The CFRA analyst highlighted Fisker, Lucid Motors, which plans to go public through a merger between SPAC and Churchill Capital Corp. IV CCIV,
+ 7.13%
and private electric truck manufacturer Rivian, companies that are better positioned than others.

Tesla, of course, has established a pioneer advantage widely seen as substantial.

UBS analysts estimate that Tesla has a cost advantage of about $ 1,000 to $ 2,000 per electric vehicle over other automakers, although competition is increasing. Volkswagen AG’s VOW,
+ 3.55%
The MEB platform, the building block of the automaker for its electric vehicles, is already “totally competitive in terms of costs” with Tesla.

VW, the world’s second largest automaker, is still lagging behind in terms of battery costs, with Tesla likely maintaining its price advantage in the battery segment due to its vertical integration and technological advances, they said. Still, they see that major traditional automakers, such as VW, would be able to achieve EV manufacturing cost and margin parity in four years.

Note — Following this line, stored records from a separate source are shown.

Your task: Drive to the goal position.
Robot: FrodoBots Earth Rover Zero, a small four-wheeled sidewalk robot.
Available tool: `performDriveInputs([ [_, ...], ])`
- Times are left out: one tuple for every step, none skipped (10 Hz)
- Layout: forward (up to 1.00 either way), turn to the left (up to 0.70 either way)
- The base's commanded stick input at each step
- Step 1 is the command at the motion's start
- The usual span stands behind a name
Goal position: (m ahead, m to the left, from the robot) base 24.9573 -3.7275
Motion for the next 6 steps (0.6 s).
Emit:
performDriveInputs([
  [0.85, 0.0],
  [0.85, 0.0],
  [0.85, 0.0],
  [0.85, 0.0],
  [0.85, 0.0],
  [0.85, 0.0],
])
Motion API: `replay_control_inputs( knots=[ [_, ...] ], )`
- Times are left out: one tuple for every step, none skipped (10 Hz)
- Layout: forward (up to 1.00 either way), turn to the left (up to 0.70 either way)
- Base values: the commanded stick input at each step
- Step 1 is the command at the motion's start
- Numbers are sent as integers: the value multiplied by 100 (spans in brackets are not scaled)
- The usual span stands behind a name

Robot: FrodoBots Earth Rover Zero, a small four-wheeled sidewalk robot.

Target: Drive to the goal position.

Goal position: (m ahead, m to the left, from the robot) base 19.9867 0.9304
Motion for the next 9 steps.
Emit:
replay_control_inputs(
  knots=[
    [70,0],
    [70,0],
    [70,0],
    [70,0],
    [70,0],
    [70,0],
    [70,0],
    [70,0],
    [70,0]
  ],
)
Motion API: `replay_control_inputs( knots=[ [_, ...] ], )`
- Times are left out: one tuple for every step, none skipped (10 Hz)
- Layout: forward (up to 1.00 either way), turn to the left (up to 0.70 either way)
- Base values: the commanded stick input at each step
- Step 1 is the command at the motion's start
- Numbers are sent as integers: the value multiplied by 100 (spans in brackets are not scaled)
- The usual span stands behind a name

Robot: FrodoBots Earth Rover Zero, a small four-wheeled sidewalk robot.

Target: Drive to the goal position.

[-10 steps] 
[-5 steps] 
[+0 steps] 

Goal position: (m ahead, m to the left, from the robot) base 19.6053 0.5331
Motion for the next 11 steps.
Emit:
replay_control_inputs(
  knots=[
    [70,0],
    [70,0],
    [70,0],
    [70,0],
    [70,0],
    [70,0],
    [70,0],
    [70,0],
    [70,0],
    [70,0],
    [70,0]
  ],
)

EVs, not AVs, can be the real game changer

Related to the inflows of investors to manufacturers of electric vehicles is the interest generated by dealing, batteries, sensors and other components considered as key for autonomous vehicles.

Total autonomy has proved to be a stubborn and costly problem to solve, with many regulatory and technological obstacles.

Despite the high goals, most cars on the road today offer advanced driver assistance systems that are not drastically different from previous years’ systems and are still far from the game changer they are expected to be for lives and savings in one distant future.

For now, automakers are mainly focusing on partial autonomy and ADAS offerings that can be commercialized in the short term, with EVs advancing in terms of consumer interest and regulatory pressure.

“EVs are simply a better product,” said Mitchell of Blue Horizon.